Work task
Scan the records for lines with the string "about". Say how many there are, and add nothing.

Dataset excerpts
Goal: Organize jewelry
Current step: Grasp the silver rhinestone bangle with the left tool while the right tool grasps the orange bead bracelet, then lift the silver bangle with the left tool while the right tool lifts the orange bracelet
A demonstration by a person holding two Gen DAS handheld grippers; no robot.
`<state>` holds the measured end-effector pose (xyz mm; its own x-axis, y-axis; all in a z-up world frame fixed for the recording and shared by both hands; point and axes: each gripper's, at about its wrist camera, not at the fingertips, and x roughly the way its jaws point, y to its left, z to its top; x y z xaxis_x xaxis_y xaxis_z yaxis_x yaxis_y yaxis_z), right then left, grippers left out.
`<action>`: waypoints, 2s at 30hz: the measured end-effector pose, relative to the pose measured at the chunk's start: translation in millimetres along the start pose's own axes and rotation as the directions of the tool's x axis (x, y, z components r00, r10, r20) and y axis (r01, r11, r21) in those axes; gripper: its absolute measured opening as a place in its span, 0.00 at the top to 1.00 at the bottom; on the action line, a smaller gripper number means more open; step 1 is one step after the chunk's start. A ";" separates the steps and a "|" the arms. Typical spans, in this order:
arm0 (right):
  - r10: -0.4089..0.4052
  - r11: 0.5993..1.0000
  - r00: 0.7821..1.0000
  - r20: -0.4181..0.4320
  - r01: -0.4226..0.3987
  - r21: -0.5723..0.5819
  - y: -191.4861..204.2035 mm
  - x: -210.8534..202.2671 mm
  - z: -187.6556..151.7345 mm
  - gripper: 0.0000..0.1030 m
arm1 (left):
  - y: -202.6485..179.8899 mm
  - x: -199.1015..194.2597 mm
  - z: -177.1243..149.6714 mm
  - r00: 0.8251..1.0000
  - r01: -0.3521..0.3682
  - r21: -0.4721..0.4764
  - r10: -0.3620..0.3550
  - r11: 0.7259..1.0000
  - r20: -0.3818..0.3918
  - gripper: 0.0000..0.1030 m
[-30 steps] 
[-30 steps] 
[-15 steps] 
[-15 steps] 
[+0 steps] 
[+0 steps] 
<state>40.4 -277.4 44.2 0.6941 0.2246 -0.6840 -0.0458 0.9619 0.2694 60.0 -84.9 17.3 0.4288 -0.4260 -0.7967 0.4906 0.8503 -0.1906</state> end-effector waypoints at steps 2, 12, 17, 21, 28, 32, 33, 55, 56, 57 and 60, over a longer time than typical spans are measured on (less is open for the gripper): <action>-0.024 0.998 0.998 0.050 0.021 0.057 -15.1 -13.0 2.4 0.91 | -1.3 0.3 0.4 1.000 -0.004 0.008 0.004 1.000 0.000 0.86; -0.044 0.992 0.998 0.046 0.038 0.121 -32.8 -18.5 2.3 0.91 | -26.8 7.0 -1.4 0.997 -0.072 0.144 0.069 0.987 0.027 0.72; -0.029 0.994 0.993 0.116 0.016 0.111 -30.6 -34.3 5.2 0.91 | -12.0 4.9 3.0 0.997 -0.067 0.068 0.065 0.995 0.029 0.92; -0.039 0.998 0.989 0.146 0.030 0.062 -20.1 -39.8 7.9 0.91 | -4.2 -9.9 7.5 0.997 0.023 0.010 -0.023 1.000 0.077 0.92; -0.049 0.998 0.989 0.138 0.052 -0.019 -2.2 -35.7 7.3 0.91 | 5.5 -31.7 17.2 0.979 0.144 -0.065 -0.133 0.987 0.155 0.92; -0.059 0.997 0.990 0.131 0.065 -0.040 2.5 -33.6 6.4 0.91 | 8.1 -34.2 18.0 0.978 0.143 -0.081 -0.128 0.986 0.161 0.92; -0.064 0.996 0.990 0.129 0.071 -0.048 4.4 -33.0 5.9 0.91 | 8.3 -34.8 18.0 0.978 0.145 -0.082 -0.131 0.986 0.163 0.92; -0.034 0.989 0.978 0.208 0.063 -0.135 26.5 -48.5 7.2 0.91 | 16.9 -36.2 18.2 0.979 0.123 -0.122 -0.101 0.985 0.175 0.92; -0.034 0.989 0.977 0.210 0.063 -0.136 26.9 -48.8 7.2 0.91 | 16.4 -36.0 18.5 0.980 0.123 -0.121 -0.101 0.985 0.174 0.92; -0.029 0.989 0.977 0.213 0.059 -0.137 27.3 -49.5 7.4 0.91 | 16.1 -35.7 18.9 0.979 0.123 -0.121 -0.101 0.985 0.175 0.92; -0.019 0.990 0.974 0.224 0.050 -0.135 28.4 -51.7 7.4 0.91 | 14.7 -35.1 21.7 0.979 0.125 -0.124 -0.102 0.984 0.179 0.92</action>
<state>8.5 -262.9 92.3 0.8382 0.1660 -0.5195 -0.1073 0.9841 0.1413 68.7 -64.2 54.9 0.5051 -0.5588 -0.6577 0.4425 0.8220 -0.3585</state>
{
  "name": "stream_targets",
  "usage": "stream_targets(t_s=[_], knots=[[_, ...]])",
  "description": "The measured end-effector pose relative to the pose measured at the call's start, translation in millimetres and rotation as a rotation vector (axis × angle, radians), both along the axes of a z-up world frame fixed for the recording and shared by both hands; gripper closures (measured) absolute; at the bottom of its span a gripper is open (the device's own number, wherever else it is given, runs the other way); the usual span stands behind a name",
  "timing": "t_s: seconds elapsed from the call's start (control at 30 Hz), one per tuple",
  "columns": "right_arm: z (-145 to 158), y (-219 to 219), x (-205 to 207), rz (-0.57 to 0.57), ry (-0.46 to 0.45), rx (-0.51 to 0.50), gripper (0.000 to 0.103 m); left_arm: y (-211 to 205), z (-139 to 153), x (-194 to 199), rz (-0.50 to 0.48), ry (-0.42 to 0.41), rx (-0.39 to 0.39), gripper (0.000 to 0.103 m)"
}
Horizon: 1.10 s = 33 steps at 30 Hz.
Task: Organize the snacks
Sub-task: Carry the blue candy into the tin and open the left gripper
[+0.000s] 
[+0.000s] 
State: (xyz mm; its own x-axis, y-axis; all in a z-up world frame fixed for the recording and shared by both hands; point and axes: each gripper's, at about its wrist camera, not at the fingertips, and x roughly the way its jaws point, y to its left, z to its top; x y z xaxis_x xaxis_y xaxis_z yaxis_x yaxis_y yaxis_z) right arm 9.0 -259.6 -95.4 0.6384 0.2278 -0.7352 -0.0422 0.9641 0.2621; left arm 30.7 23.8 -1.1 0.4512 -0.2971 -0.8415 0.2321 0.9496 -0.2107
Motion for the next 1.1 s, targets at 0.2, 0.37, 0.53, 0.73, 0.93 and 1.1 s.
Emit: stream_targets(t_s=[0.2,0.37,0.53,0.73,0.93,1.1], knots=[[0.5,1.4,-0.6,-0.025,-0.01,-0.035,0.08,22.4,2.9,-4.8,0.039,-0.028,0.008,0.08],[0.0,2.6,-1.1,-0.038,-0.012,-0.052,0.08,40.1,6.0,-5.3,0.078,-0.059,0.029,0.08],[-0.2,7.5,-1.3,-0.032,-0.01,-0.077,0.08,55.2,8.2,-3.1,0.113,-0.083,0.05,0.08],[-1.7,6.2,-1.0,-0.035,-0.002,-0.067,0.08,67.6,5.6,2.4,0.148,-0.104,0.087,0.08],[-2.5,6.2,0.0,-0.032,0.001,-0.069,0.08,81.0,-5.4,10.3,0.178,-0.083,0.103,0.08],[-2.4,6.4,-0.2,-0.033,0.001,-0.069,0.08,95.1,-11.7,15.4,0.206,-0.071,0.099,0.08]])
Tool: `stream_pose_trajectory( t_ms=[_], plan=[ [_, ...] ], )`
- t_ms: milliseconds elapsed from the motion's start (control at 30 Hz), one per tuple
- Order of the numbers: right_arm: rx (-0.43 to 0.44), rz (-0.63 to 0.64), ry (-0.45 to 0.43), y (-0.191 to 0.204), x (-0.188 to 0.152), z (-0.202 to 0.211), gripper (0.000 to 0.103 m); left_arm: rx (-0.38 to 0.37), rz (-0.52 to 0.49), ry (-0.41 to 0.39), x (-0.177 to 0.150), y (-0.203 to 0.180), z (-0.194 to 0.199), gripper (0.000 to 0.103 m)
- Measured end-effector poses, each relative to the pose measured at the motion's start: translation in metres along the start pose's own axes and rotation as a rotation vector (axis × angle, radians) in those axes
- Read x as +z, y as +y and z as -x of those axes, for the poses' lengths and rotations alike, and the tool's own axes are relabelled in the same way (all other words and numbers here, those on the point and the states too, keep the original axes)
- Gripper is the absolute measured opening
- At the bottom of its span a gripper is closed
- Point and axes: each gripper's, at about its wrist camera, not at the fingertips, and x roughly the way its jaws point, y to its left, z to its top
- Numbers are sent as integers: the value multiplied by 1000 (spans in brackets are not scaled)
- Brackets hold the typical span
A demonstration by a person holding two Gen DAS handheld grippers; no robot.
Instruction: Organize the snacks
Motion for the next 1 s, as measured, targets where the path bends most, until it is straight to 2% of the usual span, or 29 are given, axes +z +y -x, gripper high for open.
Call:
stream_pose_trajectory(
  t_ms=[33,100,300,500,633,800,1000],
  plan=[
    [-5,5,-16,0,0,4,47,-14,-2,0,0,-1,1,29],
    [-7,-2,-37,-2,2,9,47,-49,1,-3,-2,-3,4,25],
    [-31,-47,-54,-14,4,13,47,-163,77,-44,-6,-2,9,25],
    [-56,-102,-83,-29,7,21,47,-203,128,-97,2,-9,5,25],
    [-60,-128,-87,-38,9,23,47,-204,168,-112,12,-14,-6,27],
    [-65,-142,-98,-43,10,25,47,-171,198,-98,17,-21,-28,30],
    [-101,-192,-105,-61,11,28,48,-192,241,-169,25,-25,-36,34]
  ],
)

Your response
3